Give back the whole listing exactly as written, pictures excluded.

--- START ---

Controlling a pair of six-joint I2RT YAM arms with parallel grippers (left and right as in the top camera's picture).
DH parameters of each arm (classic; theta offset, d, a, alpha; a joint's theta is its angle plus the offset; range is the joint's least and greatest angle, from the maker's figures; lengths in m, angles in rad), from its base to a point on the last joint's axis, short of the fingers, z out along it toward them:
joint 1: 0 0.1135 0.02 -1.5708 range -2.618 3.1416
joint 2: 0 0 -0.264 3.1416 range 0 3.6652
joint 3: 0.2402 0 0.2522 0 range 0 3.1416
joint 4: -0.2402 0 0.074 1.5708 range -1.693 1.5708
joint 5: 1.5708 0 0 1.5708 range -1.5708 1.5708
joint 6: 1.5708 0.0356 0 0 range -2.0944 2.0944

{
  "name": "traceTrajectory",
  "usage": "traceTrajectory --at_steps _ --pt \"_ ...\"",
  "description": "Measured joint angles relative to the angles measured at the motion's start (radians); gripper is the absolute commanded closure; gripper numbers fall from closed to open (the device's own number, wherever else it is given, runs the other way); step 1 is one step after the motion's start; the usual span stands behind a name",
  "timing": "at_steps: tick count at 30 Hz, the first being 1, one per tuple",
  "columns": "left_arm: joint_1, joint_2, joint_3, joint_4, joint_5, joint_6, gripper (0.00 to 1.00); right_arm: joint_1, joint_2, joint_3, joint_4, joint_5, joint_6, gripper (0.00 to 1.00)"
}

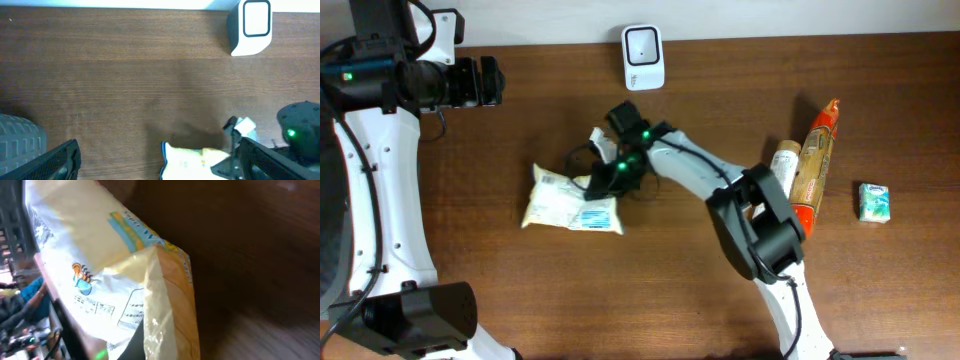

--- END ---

Output of the task:
Controlling a pair of six-joint I2RT YAM arms with parallel grippers (left and right as in the top camera's picture).
DH parameters of each arm (classic; theta offset, d, a, alpha; a joint's theta is its angle plus the offset; range is the joint's least and greatest angle, from the maker's figures; lengths in m, angles in rad), from its base to a point on the last joint's axis, short of the fingers, z out along it toward them:
joint 1: 0 0.1135 0.02 -1.5708 range -2.618 3.1416
joint 2: 0 0 -0.264 3.1416 range 0 3.6652
joint 3: 0.2402 0 0.2522 0 range 0 3.1416
joint 4: -0.2402 0 0.074 1.5708 range -1.693 1.5708
joint 5: 1.5708 0 0 1.5708 range -1.5708 1.5708
joint 6: 1.5708 0.0356 0 0 range -2.0944 2.0944

{
  "name": "traceTrajectory",
  "usage": "traceTrajectory --at_steps _ --pt \"_ ...\"",
  "description": "Measured joint angles relative to the angles measured at the motion's start (radians); gripper is the absolute commanded closure; gripper numbers fall from closed to open (the device's own number, wherever else it is given, runs the other way); step 1 is one step after the motion's start; the usual span stands behind a name",
  "timing": "at_steps: tick count at 30 Hz, the first being 1, one per tuple",
  "columns": "left_arm: joint_1, joint_2, joint_3, joint_4, joint_5, joint_6, gripper (0.00 to 1.00); right_arm: joint_1, joint_2, joint_3, joint_4, joint_5, joint_6, gripper (0.00 to 1.00)"
}

The exercise has nothing more to it.